Leprosy medicine holds promise as therapy for autoimmune diseases

A century-old drug that failed in its original intent to treat tuberculosis but has worked well as an antileprosy medicine now holds new promise as a potential therapy for multiple sclerosis and other autoimmune diseases.

“We never expected that an old antibiotic would hit this target that has been implicated in multiple sclerosis, psoriasis and type 1 diabetes,” says Johns Hopkins pharmacologist Jun O. Liu “People have been working for years and spending tens of millions of dollars on developing a drug to inhibit a specific molecular target involved in these diseases, and here, we have a safe, known drug that hits that target,” known as the Kv1.3 potassium channel.

The finding about clofazimine, a synthetic compound made in the 1890s, is reported in Public Library of Science (PLoS One) by Johns Hopkins researchers, who uncovered the drug’s latest potential during an ongoing and exhaustive screening of FDA-approved drugs designed to identify new uses for them. The Hopkins team was specifically hunting for immune system control agents within the Johns Hopkins Drug Library, a collection assembled over the past seven years by Liu and colleagues of more than 3,000 drugs in pharmacies or being tested in phase II clinical trials.

The Johns Hopkins scientists say they were surprised to discover that clofazimine interferes with a molecular pathway important in orchestrating the human body’s immune response.

“Until now, clofazimine’s presumed target was not human cells, but bacteria,” says Liu, professor of pharmacology and molecular science, Johns Hopkins University School of Medicine. “But we discovered the drug has a tremendous effect on human immune cells that are heavily involved in both the initiation and execution of an effective immune response.”

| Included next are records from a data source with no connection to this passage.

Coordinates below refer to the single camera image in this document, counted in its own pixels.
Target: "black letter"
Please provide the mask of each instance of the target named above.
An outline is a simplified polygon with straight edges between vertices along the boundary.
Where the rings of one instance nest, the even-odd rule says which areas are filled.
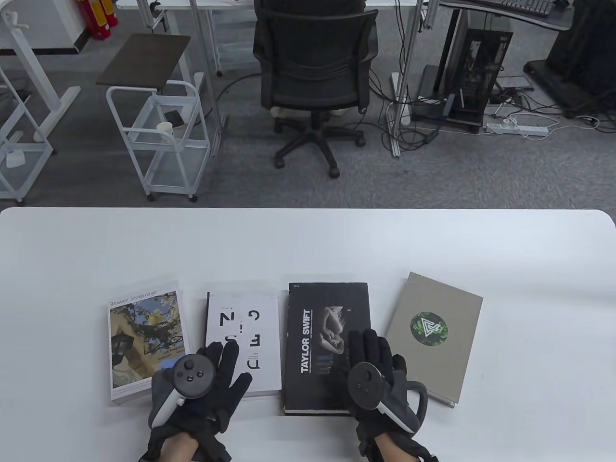
[[[232,321],[232,320],[234,320],[234,319],[235,319],[235,313],[234,313],[233,311],[231,311],[231,319],[229,319],[225,313],[221,313],[221,327],[222,327],[222,323],[223,323],[223,321],[224,321],[225,319],[226,319],[227,321]]]

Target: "triangle logo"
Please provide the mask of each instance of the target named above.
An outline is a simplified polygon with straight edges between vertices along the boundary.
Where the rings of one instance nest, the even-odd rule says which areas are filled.
[[[443,330],[440,324],[436,324],[436,322],[432,322],[425,318],[421,318],[421,324],[423,325],[424,335],[426,337],[429,337],[430,335],[435,334],[435,333],[436,334],[440,333],[440,331]]]

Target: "black glove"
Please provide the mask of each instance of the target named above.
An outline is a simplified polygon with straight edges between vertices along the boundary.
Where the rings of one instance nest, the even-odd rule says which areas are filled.
[[[374,365],[383,375],[385,380],[391,385],[394,385],[394,370],[404,372],[407,375],[407,362],[400,355],[392,356],[389,343],[383,337],[379,337],[372,329],[366,330],[363,333],[358,331],[349,332],[349,369],[352,369],[358,363],[367,362]],[[334,381],[338,383],[338,389],[342,392],[342,397],[348,411],[357,419],[357,437],[360,441],[360,454],[368,459],[369,462],[384,462],[383,456],[375,443],[375,438],[387,433],[394,443],[408,454],[421,459],[423,462],[439,462],[436,456],[433,456],[422,445],[413,440],[413,435],[404,431],[398,424],[393,422],[385,414],[381,414],[378,410],[368,411],[360,408],[352,400],[349,393],[346,376],[348,370],[344,368],[336,368],[332,371]],[[420,402],[421,421],[426,412],[427,400],[423,405]]]
[[[200,348],[197,354],[207,356],[216,367],[216,376],[210,391],[201,398],[186,400],[169,418],[168,425],[182,429],[189,434],[198,434],[204,426],[214,435],[224,433],[231,416],[250,387],[253,377],[244,372],[235,383],[231,379],[240,347],[235,340],[213,342],[207,348]]]
[[[361,334],[358,331],[349,332],[349,366],[352,369],[358,363],[371,363],[383,375],[385,380],[393,386],[394,369],[404,371],[407,374],[407,363],[400,355],[392,356],[389,343],[383,337],[376,335],[372,329],[366,330]],[[345,404],[353,417],[360,423],[358,431],[361,430],[367,438],[374,439],[383,433],[402,432],[403,430],[378,410],[366,411],[360,408],[348,395],[346,382],[344,390]]]
[[[239,353],[240,347],[235,340],[227,342],[224,348],[222,343],[214,342],[197,351],[197,354],[207,356],[216,367],[212,388],[205,396],[187,399],[164,425],[152,429],[148,450],[141,461],[157,460],[165,440],[180,432],[190,434],[199,443],[199,452],[208,460],[231,460],[224,445],[215,436],[227,430],[231,416],[253,381],[253,377],[246,372],[231,385]]]

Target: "chair base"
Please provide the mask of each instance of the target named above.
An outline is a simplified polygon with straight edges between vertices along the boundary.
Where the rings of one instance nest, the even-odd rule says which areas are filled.
[[[287,154],[306,143],[314,143],[321,150],[327,163],[330,165],[330,178],[335,179],[340,176],[338,164],[327,144],[327,139],[354,140],[358,147],[366,146],[366,139],[361,130],[351,130],[344,127],[324,127],[323,121],[325,117],[326,114],[322,112],[312,111],[310,113],[310,124],[292,119],[277,118],[275,120],[274,131],[276,133],[281,133],[283,127],[289,127],[300,132],[297,138],[276,153],[274,158],[274,165],[276,168],[280,169],[285,167],[284,157]]]

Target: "green circular logo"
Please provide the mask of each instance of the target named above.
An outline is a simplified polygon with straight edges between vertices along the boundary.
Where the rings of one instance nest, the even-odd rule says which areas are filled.
[[[447,340],[449,335],[447,324],[443,318],[430,313],[430,311],[424,311],[413,317],[411,332],[415,340],[427,346],[438,346]]]

More specifically, Liu’s team sought drugs that stop the molecular signaling pathway that leads from the surface of an immune system cell to the cell’s interior, where the signal turns on genes important in activating the immune response, Liu says. In autoimmune diseases, a person’s own white blood cells, meant to fight infection or disease, are misguided to target and attack the body’s own cells, damaging or destroying them.

To search for such compounds, the team first engineered cells to mimic an immune cell’s natural signaling pathway, a complex and circuitous route from the cell surface to the genetic switch inside. They then subjected these specialized cells to the Drug Library, one at a time, and identified more than 200 hits — drugs that inhibited the signaling system significantly, by more than 50 percent.

When they compared the potency of the 200 with each other, “clofazimine was the hit with the highest inhibitory activity,” Liu says.

Next, by systematically studying the multistep signaling process, the researchers pinpointed clofazimine’s molecular target, a protein “pore” called ion channel Kv1.3, which plays an essential role in the complicated signaling process.

One of the key steps involved in turning on the immune response is the prolonged accumulation of calcium inside of immune cells, Liu explains. When the researchers stimulated an immune cell, setting the signaling event in motion, they noticed that lots of calcium flushed into the cell and lingered there. However, when they pretreated the immune cells with clofazimine, the calcium rush was much less and it didn’t hang around as long.

“This let us conclude that clofazimine was blocking the calcium influx into the immune cells,” Liu says. “Without enough calcium getting inside a cell, the signaling pathway that turns on the immune response was short-circuited.” The Johns Hopkins group also showed that clofazimine tamps down the presence of free calcium in immune cells by disrupting a potassium channel. The combined effect is to shut down a signaling pathway involved in autoimmune disease.